118. I saw a man | who was wounded sore
By an evil woman's word;
A lying tongue | his death-blow launched,
And no word of truth there was.
119. I rede thee, Loddfafnir! | and hear thou my rede,--
Profit thou hast if thou hearest,
Great thy gain if thou learnest:
If a friend thou hast | whom thou fully wilt trust,
Then fare to find him oft;
For brambles grow | and waving grass
On the rarely trodden road.
p. 55
120. I rede thee, Loddfafnir! | and hear thou my rede,--
Profit thou hast if thou hearest,
Great thy gain if thou learnest:
A good man find | to hold in friendship,
And give heed to his healing charms.
121. I rede thee, Loddfafnir! | and hear thou my rede,-
Profit thou hast if thou hearest,
Great thy gain if thou learnest:
Be never the first | to break with thy friend
The bond that holds you both;
Care eats the heart | if thou canst not speak
To another all thy thought.
122. I rede thee, Loddfafnir! | and hear thou my rede,--
Profit thou hast if thou hearest,
Great thy gain if thou learnest:
Exchange of words | with a witless ape
Thou must not ever make.
123. For never thou mayst | from an evil man
A good requital get;
But a good man oft | the greatest love
Through words of praise will win thee.
124. Mingled is love | when a man can speak
To another all his thought;
p. 56
Nought is so bad | as false to be,
No friend speaks only fair.
125. I rede thee, Loddfafnir! | and hear thou my rede,--
Profit thou hast if thou hearest,
Great thy gain if thou learnest:
With a worse man speak not | three words in dispute,
Ill fares the better oft
When the worse man wields a sword.
126. I rede thee, Loddfafnir! | and hear thou my rede,-
Profit thou hast if thou hearest,
Great thy gain if thou learnest:
A shoemaker be, | or a maker of shafts,
For only thy single self;
If the shoe is ill made, | or the shaft prove false,
Then evil of thee men think.
127. I rede thee, Loddfafnir! | and hear thou my rede,--
Profit thou hast if thou hearest,
Great thy gain if thou learnest:
If evil thou knowest, | as evil proclaim it,
And make no friendship with foes.
128. I rede thee, Loddfafnir! | and hear thou my rede,--
Profit thou hast if thou hearest,
p. 57
Great thy gain if thou learnest:
In evil never | joy shalt thou know,
But glad the good shall make thee.
129. I rede thee, Loddfafnir! | and hear thou my rede,--
Profit thou hast if thou hearest,
Great thy gain if thou learnest:
Look not up | when the battle is on,--
(Like madmen the sons | of men become,--)

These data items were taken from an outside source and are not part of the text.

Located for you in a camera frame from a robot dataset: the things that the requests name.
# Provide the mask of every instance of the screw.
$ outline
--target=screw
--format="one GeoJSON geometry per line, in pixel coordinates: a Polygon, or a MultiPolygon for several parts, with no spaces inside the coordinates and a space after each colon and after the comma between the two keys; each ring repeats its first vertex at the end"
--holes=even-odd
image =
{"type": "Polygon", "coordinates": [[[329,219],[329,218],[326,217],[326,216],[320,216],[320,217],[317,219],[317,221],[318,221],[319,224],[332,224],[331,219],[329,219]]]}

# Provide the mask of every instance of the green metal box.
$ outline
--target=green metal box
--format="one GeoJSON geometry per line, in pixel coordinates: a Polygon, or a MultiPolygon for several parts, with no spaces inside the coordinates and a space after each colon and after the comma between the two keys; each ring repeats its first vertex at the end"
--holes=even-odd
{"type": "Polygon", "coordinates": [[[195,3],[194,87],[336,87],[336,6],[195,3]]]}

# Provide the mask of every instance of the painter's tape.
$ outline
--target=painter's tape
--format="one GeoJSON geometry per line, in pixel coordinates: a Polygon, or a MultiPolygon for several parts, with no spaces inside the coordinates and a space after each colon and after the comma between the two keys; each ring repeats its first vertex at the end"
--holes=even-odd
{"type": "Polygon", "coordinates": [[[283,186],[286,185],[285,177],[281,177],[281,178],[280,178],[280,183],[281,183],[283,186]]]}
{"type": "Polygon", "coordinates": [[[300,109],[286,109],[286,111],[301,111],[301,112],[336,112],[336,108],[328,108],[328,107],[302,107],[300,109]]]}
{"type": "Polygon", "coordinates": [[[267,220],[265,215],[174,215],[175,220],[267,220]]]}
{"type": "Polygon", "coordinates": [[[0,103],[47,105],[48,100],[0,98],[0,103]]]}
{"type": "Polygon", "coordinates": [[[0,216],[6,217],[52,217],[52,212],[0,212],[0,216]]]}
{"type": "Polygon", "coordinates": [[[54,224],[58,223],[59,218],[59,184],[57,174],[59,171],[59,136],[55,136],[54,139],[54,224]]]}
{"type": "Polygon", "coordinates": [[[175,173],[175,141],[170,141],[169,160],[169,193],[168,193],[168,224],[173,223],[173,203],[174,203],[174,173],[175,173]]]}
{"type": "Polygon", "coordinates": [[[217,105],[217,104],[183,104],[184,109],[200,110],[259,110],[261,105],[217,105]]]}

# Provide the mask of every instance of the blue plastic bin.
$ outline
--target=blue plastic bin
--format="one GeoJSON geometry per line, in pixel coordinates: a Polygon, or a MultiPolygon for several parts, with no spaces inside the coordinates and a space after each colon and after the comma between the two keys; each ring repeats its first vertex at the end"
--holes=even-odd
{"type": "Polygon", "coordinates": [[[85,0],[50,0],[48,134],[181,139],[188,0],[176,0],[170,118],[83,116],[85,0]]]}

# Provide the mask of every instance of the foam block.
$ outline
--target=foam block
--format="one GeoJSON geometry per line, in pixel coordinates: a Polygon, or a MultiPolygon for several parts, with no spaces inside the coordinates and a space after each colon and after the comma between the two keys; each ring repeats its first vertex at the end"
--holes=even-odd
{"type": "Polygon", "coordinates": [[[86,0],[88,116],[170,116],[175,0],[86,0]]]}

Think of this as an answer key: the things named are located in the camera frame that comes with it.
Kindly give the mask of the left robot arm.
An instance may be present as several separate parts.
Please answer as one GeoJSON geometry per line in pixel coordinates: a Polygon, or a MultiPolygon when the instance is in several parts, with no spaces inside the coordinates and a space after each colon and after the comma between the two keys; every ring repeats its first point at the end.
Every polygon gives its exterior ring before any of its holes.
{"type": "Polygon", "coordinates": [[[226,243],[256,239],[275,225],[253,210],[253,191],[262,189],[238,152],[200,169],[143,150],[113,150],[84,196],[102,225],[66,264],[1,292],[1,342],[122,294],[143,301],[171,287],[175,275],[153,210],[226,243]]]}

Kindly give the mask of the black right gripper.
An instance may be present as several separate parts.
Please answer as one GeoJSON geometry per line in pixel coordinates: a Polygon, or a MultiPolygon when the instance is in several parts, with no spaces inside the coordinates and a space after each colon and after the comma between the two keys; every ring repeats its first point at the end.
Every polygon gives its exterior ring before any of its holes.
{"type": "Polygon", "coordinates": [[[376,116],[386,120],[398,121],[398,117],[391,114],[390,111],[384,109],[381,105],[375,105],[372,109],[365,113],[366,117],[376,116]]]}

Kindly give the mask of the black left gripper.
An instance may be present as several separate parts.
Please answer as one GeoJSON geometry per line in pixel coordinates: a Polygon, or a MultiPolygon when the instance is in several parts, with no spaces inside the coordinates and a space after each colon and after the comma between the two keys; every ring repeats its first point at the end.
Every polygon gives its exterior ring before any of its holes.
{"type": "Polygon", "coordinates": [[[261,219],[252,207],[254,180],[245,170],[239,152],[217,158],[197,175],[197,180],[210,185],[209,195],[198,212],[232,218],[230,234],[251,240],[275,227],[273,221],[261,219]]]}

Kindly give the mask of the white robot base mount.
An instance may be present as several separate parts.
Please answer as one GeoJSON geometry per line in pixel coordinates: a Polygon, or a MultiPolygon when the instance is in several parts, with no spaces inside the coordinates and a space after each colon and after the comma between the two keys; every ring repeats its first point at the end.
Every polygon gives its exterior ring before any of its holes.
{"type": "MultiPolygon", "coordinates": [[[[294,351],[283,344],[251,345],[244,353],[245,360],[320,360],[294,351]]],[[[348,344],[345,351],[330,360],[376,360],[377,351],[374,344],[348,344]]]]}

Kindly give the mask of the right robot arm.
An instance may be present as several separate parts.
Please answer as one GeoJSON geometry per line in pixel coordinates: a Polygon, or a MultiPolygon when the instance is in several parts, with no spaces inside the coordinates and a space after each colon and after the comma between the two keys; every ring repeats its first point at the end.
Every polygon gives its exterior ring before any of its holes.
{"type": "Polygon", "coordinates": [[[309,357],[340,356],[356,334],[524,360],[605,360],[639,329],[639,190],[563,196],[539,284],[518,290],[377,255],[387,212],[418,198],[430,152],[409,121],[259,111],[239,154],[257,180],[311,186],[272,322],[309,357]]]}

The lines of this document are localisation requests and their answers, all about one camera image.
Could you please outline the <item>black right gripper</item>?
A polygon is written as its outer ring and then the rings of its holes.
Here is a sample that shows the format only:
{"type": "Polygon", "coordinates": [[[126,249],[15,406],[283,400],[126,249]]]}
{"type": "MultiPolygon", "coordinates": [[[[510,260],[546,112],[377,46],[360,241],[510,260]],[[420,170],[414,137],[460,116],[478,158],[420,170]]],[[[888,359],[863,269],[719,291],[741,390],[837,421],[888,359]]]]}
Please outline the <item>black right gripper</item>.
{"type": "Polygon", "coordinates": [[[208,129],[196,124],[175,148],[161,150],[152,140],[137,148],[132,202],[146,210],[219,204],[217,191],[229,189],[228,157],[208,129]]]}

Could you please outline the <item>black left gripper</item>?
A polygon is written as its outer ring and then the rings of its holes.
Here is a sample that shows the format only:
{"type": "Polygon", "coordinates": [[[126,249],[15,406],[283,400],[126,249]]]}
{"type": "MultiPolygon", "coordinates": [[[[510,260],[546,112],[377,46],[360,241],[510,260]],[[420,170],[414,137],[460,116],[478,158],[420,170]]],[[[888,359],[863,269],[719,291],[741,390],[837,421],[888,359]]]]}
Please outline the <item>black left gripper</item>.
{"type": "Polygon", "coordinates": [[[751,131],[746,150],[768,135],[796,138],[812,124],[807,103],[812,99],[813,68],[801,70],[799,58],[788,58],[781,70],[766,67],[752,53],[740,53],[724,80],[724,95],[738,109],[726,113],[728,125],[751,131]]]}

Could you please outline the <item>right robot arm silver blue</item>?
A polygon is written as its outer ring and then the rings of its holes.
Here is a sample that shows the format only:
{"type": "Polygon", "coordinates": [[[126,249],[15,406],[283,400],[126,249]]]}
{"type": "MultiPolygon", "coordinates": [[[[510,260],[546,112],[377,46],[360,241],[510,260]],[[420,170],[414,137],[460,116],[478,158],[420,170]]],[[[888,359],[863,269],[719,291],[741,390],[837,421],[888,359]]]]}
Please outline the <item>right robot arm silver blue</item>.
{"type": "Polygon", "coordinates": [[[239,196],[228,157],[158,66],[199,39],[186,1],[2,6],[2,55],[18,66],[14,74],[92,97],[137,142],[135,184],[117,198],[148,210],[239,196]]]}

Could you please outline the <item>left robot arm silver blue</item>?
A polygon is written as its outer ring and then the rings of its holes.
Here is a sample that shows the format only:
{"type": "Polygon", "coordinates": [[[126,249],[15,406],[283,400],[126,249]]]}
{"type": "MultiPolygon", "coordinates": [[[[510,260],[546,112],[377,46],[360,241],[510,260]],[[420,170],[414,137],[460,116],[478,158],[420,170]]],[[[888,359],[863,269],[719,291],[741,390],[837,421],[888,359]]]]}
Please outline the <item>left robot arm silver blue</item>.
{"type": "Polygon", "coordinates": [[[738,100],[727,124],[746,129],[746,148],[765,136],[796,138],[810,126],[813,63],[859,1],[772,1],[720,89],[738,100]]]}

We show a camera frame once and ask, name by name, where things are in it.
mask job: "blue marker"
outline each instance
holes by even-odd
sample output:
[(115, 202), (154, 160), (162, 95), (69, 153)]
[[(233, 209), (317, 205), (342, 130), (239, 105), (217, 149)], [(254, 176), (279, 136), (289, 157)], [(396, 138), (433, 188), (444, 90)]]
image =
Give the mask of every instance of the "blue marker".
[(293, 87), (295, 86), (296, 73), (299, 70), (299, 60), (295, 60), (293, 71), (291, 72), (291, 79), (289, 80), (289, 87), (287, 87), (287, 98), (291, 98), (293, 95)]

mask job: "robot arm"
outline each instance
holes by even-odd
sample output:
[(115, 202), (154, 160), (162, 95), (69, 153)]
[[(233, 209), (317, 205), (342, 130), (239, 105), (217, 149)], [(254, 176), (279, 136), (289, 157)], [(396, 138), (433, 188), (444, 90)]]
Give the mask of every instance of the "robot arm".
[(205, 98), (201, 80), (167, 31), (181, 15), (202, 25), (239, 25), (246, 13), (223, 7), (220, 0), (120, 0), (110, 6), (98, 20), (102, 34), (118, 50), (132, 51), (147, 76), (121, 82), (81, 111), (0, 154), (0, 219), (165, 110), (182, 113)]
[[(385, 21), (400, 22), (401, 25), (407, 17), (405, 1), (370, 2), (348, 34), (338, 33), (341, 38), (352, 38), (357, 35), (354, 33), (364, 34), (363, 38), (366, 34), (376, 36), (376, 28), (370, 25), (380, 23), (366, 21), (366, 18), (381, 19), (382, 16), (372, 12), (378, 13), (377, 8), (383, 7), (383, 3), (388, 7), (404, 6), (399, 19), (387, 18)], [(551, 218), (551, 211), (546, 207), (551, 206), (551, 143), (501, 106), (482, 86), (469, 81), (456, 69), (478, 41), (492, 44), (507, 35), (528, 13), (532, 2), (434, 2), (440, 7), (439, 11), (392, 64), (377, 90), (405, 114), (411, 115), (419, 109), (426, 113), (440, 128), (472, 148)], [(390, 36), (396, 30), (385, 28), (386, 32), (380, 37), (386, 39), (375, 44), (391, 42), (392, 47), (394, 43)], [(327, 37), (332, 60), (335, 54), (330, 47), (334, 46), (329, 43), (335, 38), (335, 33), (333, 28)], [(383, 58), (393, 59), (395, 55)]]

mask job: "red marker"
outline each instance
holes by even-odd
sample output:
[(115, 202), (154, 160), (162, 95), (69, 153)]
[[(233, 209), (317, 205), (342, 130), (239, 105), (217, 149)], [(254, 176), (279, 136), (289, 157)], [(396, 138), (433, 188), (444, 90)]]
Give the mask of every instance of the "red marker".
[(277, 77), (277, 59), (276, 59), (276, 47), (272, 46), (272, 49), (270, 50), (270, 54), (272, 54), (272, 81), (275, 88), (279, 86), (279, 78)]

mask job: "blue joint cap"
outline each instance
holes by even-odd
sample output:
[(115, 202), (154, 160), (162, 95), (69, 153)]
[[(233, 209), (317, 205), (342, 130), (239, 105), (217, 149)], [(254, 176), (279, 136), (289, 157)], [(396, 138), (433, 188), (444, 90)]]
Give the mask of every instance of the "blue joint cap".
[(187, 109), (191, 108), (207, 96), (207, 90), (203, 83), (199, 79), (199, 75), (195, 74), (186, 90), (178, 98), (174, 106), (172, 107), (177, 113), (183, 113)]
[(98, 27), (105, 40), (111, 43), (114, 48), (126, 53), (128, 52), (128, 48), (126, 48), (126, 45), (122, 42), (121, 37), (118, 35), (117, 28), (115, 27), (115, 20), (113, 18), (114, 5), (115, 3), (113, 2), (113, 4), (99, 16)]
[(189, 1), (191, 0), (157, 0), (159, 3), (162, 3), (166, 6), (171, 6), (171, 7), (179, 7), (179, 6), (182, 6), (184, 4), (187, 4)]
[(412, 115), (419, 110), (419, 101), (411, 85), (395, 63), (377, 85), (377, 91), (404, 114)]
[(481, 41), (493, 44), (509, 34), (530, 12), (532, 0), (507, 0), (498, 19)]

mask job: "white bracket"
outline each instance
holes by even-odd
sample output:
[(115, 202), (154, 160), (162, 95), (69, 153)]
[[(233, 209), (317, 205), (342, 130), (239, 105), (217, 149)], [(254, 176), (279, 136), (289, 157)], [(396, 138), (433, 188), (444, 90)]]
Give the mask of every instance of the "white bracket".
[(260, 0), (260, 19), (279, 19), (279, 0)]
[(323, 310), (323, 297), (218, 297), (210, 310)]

Lest men bewitch thy wits.
130. I rede thee, Loddfafnir! | and hear thou my rede,-
Profit thou hast if thou hearest,
Great thy gain if thou learnest:
If thou fain wouldst win | a woman's love,
And gladness get from her,
Fair be thy promise | and well fulfilled;
None loathes what good he gets.
131. I rede thee, Loddfafnir! | and hear thou my rede,-
Profit thou hast if thou hearest,
Great thy gain if thou learnest:
I bid thee be wary, | but be not fearful;
(Beware most with ale or another's wife,
And third beware | lest a thief outwit thee.)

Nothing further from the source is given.